Se essa divinização dos elementos tecnológicos será uma realidade, ainda é difícil prever completamente. No entanto, elementos específicos da tecnologia digital – como a transmissão de cultos religiosos, a presença de igrejas no metaverso e o uso intenso das redes sociais – já moldam o comportamento religioso em diferentes níveis. As pessoas não cultuam como faziam há 30, 50 ou 60 anos.
Caminho a seguir – Diante desse cenário ainda indefinido, a comunicação das igrejas deve fomentar discussões sobre esses temas dentro da cultura religiosa. Deve buscar um equilíbrio, sem demonizar os meios digitais, mas também sem considerá-los soluções mágicas.
A comunicação religiosa provavelmente incentivará um retorno às relações pessoais e, ao mesmo tempo, expor os desafios de permitir que tecnologias criadas pelo ser humano se tornem as únicas mediadoras dessas relações.

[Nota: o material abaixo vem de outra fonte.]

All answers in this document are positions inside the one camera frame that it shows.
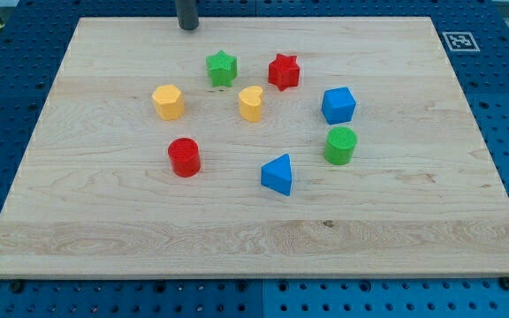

O mundo está em transformação, e a comunicação das igrejas precisa acompanhar essa mudança. Olhar para o passado e manter a identidade é essencial, mas compreender o presente e se preparar para o futuro é indispensável.
Referências:
- MARCHORI, Marlene. Comunicação como expressão da humanização nas organizações da contemporaneidade in KUNSCH, Margarida. Comunicação como fator de humanização nas organizações, São Caetano do Sul, SP: Difusão Editora, 2010, p. 153
- FORTIN, Denis. Teologia da adoração e liturgia em Ellen White in RODRIGUEZ, Ángel. Igreja: Adoração, ministério e autoridade, Tatuí, SP: Casa Publicadora Brasileira, 2010, página 99.
- ADAM, Júlio Cézar; SANTANA, Denise. A crise do pertencimento religioso e o movimento dos desigrejados. Caminhando, Goiânia, v. 20, n. 3, p. 354-365, 2022.